[Directions for this task] Up to and including the line that contains "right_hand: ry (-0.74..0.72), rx", repeat the entries below exactly from the first line on. Do not carry over any pictures.

+--

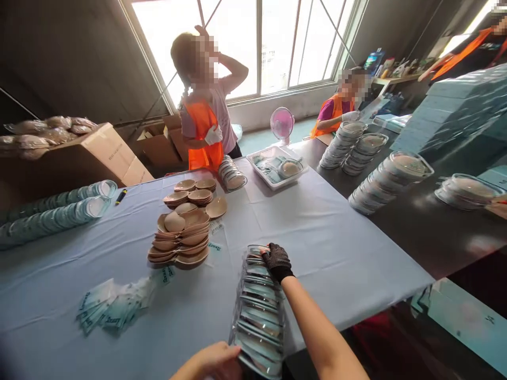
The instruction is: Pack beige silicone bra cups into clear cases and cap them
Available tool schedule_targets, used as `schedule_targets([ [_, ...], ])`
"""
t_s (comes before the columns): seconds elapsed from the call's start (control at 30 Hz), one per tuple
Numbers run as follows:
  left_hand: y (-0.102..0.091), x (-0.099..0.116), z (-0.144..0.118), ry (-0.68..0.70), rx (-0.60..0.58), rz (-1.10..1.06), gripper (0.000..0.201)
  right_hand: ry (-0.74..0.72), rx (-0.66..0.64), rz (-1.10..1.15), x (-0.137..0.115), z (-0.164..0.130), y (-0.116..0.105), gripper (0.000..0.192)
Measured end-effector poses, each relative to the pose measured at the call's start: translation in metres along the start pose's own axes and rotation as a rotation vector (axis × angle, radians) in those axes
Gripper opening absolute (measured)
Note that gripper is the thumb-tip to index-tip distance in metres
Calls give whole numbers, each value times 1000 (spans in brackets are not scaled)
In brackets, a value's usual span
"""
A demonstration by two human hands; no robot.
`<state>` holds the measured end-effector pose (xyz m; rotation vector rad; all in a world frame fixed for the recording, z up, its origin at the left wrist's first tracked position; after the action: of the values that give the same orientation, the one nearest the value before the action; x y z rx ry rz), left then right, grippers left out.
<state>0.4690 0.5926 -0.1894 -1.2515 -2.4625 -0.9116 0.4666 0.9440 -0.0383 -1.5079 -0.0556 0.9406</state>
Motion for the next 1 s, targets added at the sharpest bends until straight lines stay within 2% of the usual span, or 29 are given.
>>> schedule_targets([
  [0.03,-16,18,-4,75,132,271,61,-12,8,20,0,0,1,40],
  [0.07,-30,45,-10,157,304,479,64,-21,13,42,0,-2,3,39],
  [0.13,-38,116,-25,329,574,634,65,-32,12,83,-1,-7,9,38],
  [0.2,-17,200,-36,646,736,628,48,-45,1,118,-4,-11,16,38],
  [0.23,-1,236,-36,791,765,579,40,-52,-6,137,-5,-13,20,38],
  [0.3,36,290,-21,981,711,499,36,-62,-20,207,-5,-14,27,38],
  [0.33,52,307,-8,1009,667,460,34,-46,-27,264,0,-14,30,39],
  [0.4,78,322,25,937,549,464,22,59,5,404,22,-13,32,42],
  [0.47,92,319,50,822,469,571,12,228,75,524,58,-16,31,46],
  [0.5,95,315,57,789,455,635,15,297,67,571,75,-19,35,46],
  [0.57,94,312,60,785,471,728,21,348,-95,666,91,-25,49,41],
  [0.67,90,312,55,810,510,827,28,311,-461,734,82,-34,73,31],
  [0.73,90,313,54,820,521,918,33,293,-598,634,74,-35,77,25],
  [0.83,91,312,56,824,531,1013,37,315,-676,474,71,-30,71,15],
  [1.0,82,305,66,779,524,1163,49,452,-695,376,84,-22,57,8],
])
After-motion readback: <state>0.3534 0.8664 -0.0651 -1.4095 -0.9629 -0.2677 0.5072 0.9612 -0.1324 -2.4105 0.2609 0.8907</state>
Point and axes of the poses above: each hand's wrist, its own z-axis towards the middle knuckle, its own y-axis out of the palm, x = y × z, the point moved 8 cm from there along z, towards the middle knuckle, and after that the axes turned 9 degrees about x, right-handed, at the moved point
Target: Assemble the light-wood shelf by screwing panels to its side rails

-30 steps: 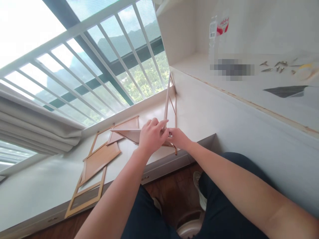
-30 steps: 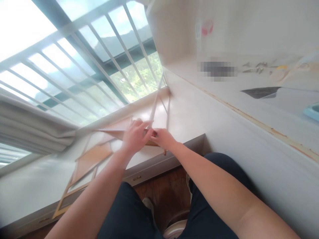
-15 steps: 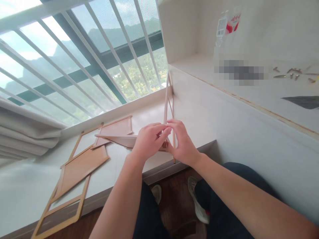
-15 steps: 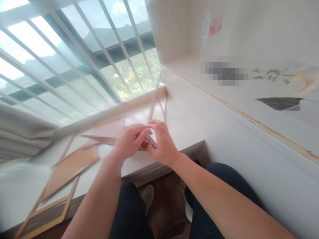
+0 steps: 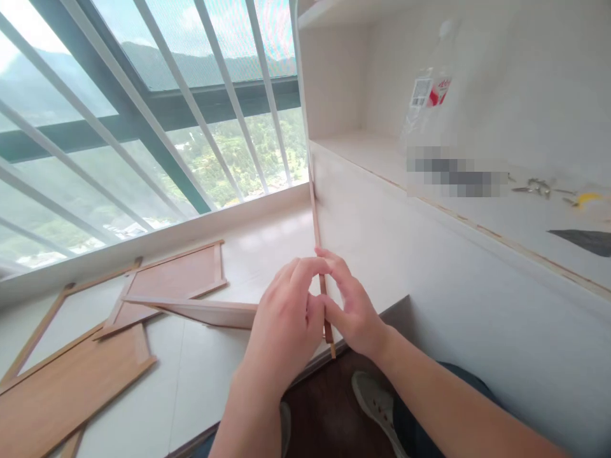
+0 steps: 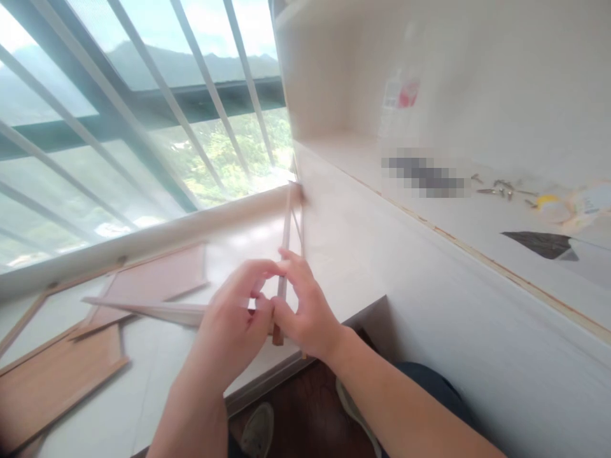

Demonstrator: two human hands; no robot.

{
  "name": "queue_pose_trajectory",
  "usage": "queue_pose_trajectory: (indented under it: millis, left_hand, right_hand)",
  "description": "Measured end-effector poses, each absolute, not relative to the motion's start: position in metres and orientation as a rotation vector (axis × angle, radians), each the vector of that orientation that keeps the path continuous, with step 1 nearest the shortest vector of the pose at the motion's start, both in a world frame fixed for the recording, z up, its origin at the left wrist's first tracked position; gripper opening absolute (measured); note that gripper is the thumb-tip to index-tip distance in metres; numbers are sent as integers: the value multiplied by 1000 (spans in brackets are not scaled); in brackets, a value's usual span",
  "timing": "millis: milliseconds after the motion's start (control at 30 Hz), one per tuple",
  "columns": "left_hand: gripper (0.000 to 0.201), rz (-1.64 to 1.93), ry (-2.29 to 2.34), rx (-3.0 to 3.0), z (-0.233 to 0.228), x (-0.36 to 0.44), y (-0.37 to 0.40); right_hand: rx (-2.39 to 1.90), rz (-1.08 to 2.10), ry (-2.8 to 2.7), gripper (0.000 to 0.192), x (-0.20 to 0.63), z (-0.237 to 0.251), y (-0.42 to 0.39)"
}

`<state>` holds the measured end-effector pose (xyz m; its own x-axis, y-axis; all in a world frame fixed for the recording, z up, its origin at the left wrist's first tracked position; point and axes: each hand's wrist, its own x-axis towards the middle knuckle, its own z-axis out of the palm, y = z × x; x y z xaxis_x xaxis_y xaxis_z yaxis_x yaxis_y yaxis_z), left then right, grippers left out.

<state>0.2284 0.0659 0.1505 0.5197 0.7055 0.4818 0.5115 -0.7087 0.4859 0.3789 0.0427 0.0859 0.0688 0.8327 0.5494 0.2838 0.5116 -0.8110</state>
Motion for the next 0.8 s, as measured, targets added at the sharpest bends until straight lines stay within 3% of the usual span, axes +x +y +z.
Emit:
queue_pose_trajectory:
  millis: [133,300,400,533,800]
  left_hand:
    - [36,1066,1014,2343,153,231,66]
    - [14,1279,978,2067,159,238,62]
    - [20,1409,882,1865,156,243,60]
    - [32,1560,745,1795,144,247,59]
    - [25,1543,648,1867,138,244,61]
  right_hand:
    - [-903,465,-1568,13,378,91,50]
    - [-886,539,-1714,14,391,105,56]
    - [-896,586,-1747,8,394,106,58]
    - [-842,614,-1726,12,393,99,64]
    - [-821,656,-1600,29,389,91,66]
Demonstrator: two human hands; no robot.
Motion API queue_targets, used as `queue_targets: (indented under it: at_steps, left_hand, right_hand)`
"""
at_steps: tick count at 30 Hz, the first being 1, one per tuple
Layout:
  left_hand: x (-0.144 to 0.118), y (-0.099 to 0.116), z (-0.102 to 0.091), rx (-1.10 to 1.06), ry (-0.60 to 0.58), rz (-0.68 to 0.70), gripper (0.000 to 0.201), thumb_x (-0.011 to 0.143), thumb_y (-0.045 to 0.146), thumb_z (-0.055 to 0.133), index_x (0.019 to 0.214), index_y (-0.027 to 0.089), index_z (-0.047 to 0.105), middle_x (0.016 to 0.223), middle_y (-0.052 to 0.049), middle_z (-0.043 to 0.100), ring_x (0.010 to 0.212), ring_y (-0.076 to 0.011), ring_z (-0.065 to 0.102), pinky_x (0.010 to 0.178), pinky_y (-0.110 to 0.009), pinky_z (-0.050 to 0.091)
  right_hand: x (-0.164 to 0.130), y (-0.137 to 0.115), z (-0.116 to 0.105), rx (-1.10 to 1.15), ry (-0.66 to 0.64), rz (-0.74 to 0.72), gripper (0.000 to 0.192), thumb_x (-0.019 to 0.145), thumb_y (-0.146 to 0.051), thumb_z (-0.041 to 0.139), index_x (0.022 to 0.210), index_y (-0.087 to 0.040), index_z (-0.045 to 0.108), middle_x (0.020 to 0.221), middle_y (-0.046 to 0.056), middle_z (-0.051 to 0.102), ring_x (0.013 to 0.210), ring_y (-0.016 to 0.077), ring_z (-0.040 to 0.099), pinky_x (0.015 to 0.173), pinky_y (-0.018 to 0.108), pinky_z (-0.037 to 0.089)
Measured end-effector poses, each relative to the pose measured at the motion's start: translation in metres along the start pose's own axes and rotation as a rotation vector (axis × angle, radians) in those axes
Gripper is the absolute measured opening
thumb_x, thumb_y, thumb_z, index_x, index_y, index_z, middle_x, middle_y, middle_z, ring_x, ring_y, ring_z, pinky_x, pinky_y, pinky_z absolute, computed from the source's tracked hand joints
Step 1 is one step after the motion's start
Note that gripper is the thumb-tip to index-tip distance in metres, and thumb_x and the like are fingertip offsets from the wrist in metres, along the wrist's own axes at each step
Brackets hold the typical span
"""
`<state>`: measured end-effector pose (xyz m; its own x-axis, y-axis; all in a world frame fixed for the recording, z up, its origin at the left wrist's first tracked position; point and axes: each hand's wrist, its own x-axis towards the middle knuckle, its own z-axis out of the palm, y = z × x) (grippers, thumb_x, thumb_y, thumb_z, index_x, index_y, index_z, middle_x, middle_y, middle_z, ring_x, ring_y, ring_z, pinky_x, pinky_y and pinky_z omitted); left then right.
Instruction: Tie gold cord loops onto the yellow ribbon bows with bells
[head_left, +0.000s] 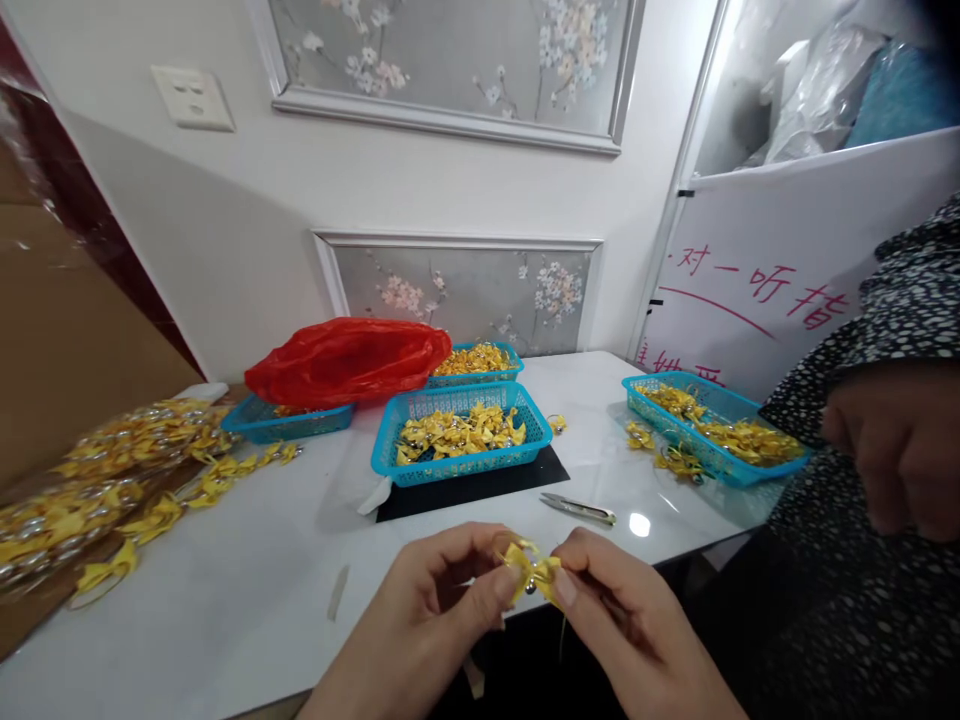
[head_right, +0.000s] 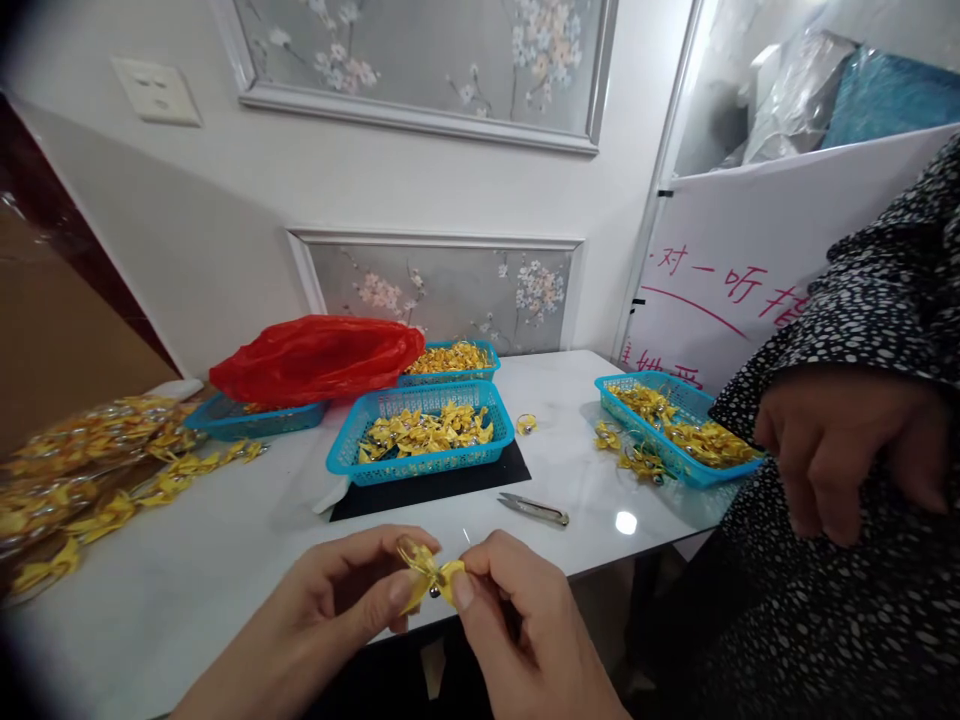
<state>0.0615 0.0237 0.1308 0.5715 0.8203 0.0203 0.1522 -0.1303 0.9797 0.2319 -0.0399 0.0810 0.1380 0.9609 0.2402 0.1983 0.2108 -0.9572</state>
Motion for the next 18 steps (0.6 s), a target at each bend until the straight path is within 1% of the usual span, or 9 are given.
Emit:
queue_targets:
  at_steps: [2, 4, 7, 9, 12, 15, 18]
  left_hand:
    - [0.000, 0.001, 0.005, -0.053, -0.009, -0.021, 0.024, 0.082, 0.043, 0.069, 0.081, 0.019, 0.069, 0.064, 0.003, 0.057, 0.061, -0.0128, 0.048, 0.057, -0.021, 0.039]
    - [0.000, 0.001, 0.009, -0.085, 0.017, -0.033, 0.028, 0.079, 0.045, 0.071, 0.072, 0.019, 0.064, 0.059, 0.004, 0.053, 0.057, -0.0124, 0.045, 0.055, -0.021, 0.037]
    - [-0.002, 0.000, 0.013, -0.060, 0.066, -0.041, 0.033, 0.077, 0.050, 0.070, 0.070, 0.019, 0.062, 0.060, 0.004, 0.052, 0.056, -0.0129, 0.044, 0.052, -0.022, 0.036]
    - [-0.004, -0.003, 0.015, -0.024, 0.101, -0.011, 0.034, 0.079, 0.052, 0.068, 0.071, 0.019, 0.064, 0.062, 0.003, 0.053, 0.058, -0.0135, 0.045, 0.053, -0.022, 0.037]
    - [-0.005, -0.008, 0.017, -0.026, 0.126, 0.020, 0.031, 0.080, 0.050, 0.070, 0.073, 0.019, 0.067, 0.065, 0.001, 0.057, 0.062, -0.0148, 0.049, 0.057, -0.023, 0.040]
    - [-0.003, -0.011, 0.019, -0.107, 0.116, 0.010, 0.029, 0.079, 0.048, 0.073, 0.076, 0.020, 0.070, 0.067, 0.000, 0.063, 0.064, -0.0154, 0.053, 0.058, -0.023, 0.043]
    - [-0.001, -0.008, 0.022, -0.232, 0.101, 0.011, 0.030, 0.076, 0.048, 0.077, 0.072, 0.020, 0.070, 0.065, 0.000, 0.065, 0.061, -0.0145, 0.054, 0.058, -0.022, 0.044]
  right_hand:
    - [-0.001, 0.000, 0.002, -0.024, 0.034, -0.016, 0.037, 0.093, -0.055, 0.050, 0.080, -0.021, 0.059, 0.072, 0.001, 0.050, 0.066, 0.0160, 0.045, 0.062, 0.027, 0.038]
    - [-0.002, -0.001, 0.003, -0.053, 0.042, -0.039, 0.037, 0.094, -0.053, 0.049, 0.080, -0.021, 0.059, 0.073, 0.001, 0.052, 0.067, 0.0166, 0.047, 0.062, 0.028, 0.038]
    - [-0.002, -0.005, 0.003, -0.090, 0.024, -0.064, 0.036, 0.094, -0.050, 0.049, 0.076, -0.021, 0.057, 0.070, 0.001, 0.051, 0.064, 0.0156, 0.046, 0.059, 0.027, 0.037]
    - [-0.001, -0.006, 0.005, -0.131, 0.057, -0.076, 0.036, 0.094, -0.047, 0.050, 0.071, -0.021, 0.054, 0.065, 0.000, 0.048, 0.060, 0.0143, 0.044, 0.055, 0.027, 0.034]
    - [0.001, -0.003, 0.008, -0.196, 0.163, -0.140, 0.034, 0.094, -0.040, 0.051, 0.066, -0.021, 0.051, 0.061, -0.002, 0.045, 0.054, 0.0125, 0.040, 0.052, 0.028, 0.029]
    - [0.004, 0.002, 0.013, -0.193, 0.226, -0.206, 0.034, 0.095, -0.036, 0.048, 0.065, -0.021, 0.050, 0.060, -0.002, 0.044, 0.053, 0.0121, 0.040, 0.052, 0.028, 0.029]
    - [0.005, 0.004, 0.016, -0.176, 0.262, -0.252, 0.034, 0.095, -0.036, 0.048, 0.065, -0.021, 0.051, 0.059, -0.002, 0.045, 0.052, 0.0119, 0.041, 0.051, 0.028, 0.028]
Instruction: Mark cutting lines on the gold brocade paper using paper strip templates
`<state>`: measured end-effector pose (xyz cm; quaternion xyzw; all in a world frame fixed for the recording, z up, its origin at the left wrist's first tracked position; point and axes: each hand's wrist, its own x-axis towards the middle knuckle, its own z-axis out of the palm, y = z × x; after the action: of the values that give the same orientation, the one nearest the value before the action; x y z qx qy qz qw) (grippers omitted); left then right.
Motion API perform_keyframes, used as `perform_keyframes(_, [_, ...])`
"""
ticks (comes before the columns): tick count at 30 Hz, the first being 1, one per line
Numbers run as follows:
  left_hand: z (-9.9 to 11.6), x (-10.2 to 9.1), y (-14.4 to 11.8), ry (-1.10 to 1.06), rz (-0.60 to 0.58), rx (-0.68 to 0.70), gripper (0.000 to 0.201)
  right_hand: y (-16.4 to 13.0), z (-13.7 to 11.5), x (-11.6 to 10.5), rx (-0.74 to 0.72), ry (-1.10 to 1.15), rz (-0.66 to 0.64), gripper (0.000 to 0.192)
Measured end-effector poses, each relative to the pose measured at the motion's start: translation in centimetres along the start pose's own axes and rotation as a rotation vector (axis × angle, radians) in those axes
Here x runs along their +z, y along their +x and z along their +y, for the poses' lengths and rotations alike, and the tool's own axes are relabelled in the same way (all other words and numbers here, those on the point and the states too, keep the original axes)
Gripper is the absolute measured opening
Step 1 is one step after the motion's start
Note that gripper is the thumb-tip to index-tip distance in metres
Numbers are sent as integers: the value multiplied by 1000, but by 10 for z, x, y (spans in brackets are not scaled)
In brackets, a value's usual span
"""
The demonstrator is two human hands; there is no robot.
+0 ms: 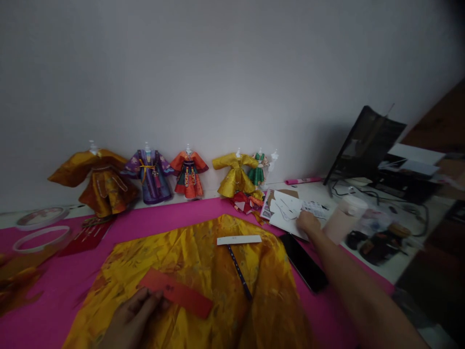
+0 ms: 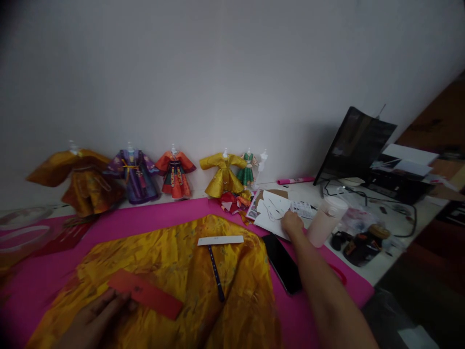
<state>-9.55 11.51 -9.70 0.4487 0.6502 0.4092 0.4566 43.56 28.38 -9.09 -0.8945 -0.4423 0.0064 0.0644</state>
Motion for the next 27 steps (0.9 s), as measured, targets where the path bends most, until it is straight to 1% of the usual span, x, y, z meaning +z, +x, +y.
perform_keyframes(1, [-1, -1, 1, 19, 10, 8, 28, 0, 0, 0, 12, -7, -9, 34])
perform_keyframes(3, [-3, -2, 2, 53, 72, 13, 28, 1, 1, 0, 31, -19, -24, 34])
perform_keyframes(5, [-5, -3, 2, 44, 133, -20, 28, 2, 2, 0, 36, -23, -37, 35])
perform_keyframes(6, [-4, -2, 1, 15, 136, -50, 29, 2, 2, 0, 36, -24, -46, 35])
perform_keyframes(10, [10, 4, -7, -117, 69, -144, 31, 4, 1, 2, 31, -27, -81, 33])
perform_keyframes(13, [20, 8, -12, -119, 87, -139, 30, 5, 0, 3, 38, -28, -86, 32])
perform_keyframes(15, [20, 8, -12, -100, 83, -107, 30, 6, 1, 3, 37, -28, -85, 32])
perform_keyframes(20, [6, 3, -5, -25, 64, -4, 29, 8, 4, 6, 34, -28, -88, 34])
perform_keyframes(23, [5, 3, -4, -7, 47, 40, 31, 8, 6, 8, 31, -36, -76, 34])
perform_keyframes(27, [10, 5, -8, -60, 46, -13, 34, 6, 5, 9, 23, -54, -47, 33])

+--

[Response to this exercise]
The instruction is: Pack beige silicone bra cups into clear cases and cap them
Available tool schedule_targets, used as `schedule_targets([ [_, ...], ])`
"""
t_s (comes before the columns): seconds elapsed from the call's start (control at 30 Hz), one per tuple
Numbers run as follows:
  left_hand: y (-0.102..0.091), x (-0.099..0.116), z (-0.144..0.118), ry (-0.68..0.70), rx (-0.60..0.58), rz (-1.10..1.06), gripper (0.000..0.201)
  right_hand: ry (-0.74..0.72), rx (-0.66..0.64), rz (-1.10..1.15), x (-0.137..0.115), z (-0.164..0.130), y (-0.116..0.105), gripper (0.000..0.192)

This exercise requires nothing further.